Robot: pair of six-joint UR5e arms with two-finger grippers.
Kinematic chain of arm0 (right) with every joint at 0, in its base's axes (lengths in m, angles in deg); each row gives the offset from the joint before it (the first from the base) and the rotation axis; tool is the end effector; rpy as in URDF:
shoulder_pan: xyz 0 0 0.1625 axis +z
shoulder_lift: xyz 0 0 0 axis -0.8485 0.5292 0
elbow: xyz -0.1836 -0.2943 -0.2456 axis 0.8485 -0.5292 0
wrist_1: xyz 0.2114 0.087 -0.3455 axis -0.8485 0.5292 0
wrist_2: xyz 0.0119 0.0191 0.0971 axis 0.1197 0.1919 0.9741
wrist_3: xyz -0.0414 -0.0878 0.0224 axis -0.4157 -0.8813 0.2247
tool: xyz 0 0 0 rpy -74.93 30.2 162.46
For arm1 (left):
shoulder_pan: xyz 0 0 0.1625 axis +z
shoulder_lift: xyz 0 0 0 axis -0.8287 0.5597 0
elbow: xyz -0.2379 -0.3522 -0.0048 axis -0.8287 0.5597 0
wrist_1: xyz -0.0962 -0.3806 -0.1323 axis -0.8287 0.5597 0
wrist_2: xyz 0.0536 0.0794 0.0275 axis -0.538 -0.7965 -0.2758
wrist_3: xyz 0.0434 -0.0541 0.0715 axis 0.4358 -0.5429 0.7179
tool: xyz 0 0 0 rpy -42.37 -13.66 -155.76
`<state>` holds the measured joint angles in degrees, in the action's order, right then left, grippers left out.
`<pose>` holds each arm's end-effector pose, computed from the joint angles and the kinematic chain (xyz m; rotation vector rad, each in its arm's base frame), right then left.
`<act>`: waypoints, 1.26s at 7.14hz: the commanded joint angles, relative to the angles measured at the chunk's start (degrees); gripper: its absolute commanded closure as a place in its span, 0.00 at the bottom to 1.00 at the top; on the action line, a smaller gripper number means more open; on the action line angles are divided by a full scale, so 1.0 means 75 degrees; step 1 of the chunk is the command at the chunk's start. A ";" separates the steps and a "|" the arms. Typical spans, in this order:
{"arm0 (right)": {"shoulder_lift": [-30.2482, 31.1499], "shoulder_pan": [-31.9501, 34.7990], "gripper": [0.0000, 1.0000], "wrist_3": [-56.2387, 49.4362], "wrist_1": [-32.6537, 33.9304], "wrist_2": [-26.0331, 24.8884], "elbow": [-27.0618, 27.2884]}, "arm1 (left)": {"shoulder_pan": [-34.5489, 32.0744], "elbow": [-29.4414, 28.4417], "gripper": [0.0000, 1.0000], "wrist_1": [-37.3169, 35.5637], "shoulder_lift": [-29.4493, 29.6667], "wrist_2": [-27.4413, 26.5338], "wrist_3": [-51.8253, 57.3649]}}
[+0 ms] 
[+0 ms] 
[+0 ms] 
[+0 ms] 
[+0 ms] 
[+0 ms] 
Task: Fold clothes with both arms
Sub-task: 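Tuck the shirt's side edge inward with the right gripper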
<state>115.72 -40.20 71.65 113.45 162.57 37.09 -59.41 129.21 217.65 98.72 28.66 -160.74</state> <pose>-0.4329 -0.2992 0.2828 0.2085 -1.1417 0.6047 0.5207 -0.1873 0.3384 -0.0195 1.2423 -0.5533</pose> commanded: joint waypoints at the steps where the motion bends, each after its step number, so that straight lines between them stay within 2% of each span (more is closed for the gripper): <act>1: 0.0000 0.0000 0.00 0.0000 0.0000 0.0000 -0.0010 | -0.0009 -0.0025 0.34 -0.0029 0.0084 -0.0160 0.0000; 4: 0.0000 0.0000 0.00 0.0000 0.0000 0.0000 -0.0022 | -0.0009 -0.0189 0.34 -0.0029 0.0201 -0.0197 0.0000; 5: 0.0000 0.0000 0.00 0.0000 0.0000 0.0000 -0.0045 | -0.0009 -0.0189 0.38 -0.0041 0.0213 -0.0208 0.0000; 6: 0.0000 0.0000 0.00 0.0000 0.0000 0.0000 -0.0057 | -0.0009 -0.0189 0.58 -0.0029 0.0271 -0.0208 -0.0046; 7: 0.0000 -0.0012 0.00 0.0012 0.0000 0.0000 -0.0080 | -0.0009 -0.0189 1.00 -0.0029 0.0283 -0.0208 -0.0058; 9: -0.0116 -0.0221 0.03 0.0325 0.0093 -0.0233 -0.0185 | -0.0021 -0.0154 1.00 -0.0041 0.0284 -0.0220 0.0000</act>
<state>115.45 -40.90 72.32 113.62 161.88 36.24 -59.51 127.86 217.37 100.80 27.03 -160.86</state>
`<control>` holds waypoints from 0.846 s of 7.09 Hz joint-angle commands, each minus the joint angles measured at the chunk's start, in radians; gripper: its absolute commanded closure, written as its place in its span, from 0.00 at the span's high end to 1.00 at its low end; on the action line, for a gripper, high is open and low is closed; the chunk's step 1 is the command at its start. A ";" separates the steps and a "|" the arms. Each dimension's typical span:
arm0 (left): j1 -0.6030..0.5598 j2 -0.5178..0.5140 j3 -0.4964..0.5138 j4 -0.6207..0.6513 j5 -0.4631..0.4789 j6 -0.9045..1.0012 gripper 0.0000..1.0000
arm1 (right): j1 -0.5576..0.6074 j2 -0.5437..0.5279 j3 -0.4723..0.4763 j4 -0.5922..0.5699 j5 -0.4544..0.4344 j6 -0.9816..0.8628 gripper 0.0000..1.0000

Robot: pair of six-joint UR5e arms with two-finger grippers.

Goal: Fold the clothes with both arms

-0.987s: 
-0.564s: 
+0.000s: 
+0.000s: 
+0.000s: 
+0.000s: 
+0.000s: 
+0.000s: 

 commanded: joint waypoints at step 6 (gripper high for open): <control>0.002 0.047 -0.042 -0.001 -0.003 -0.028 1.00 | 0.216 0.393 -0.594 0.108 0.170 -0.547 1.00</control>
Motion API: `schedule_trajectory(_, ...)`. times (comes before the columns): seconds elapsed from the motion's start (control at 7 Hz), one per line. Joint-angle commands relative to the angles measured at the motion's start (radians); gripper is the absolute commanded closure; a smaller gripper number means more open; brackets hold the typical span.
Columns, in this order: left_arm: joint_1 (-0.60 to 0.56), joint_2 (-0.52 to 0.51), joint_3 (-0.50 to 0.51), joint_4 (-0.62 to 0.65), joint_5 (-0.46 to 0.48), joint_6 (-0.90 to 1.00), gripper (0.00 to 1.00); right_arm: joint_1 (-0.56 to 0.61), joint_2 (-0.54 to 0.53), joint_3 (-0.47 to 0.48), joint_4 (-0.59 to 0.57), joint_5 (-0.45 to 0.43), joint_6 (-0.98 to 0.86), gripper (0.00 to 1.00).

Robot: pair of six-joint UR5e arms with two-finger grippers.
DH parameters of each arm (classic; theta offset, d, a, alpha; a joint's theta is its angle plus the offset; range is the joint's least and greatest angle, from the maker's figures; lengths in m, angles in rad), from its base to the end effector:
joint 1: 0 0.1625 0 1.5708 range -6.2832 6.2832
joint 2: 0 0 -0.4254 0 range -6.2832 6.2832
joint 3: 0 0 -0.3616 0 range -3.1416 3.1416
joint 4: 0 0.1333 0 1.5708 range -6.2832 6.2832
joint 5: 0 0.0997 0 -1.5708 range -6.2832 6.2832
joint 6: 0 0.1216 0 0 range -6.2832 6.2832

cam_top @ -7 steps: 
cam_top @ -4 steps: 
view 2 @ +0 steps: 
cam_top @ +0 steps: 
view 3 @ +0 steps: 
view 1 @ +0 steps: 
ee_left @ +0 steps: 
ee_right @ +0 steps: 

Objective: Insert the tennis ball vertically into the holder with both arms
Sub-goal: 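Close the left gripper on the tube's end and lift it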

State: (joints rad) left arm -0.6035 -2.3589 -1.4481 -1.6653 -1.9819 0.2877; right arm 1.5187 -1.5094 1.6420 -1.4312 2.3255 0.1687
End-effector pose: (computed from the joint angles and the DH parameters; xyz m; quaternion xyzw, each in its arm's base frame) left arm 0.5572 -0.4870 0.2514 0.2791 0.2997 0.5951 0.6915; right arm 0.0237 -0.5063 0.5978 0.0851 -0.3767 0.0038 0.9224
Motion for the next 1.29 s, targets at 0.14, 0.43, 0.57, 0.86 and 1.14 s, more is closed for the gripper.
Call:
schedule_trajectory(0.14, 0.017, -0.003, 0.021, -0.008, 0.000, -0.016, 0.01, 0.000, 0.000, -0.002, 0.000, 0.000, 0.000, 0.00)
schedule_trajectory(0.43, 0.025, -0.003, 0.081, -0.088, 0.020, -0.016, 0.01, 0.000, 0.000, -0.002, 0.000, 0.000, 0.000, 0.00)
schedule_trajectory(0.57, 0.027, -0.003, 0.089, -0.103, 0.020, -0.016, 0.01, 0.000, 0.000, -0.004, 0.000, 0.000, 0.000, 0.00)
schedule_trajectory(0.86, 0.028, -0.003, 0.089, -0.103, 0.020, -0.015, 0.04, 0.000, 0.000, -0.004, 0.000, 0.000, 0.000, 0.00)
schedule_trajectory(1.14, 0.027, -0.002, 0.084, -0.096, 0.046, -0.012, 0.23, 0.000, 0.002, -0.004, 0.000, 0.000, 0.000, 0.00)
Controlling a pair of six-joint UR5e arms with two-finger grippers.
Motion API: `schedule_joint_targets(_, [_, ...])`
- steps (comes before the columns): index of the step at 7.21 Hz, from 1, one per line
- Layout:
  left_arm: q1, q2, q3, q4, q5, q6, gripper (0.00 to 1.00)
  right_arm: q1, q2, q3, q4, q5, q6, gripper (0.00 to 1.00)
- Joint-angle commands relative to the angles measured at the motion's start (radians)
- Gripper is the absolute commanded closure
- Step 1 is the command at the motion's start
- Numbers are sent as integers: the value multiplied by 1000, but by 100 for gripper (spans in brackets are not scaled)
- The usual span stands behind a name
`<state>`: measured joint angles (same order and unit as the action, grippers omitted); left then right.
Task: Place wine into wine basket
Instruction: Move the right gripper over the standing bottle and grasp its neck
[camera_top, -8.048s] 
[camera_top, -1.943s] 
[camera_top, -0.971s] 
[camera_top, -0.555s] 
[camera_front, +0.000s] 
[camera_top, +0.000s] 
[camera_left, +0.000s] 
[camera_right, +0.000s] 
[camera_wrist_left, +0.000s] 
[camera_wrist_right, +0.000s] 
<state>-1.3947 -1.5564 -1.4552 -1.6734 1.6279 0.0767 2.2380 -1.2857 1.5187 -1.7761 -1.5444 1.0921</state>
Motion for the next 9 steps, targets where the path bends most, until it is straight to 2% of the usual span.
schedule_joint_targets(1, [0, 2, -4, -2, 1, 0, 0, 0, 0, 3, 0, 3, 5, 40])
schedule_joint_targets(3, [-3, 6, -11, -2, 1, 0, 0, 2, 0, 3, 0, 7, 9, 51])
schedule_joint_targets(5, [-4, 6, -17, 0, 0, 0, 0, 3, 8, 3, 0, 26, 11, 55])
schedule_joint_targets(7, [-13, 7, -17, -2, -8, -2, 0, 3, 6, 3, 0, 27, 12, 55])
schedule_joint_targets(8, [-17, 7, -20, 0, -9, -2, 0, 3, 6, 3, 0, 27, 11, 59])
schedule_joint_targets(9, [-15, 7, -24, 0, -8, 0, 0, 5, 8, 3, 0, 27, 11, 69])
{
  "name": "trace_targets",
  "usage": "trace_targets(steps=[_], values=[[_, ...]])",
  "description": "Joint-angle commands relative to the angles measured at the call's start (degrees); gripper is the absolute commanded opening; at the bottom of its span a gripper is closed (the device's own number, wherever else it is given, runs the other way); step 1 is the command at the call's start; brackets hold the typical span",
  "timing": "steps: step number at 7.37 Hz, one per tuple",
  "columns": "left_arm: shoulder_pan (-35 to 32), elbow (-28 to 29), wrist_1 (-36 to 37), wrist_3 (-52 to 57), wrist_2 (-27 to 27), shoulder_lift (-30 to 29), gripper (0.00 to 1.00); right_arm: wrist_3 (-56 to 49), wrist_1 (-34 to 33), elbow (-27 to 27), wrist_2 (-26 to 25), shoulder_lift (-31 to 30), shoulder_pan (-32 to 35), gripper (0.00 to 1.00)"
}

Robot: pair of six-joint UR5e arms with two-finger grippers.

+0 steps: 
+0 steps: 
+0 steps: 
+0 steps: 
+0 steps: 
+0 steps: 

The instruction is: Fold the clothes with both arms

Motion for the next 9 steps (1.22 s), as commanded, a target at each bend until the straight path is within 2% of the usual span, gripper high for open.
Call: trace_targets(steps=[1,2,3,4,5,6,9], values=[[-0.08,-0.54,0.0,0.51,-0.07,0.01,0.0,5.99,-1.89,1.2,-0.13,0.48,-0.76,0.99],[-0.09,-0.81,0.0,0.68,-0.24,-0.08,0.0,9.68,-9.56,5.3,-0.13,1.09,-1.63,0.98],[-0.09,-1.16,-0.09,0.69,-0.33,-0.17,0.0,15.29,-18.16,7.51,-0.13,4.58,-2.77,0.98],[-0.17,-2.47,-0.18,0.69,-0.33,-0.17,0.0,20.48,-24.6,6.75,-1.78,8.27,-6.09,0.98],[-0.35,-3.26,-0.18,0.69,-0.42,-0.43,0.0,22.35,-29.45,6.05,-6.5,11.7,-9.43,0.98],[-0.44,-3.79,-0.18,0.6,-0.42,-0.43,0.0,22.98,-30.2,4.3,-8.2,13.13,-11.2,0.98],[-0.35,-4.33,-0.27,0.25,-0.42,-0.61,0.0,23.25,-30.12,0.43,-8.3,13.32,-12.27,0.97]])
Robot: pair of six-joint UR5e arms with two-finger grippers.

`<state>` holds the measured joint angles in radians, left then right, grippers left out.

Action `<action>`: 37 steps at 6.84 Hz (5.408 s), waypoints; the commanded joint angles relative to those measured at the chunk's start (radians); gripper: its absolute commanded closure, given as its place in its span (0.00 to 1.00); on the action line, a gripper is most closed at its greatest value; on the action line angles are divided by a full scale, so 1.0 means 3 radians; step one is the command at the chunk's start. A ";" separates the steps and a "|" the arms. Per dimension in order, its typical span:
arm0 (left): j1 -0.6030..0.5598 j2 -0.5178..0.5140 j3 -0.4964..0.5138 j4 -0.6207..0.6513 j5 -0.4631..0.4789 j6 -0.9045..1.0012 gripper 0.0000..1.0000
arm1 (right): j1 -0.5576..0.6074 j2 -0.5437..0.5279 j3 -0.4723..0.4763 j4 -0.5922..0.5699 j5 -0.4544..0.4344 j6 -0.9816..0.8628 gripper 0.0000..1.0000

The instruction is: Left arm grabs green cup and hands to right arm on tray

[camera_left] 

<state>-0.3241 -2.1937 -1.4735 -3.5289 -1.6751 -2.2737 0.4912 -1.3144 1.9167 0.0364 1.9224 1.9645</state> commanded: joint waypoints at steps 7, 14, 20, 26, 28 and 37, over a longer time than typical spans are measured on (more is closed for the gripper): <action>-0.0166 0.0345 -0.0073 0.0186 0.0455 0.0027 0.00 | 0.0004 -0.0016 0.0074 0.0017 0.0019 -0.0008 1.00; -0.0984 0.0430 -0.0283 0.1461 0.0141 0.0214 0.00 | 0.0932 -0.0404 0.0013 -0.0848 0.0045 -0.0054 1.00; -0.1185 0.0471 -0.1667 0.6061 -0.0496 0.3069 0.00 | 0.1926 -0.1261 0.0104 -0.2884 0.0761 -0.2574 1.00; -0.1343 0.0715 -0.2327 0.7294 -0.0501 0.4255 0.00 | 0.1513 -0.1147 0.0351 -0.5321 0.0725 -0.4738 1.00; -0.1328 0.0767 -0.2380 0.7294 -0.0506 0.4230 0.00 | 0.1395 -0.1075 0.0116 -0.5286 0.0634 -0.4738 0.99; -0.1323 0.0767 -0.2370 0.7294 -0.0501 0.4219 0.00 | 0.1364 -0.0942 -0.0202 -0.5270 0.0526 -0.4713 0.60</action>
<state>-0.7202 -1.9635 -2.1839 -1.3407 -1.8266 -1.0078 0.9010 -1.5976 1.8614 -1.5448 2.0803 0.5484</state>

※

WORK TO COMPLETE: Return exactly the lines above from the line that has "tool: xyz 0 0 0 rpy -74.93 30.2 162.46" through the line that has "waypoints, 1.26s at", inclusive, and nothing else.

ANSWER FOR THIS EXERCISE:
tool: xyz 0 0 0 rpy -74.93 30.2 162.46
For arm1 (left):
shoulder_pan: xyz 0 0 0.1625 axis +z
shoulder_lift: xyz 0 0 0 axis -0.8287 0.5597 0
elbow: xyz -0.2379 -0.3522 -0.0048 axis -0.8287 0.5597 0
wrist_1: xyz -0.0962 -0.3806 -0.1323 axis -0.8287 0.5597 0
wrist_2: xyz 0.0536 0.0794 0.0275 axis -0.538 -0.7965 -0.2758
wrist_3: xyz 0.0434 -0.0541 0.0715 axis 0.4358 -0.5429 0.7179
tool: xyz 0 0 0 rpy -42.37 -13.66 -155.76
`<state>` holds the measured joint angles in degrees, in the action's order, right then left, grippers left out.
`<pose>` holds each arm's end-effector pose, computed from the joint angles and the kinematic chain (xyz m; rotation vector rad, each in its arm's base frame), right then left.
`<act>`: waypoints, 1.26s at 7.14hz: the commanded joint angles, relative to the angles measured at the chunk's start (degrees); gripper: its absolute commanded closure as a place in its span, 0.00 at the bottom to 1.00 at the top; on the action line, a smaller gripper number means more open; on the action line angles are divided by a full scale, so 1.0 means 75 degrees; step 1 of the chunk is the command at the chunk's start. A ";" separates the steps and a "|" the arms. Typical spans, in this order:

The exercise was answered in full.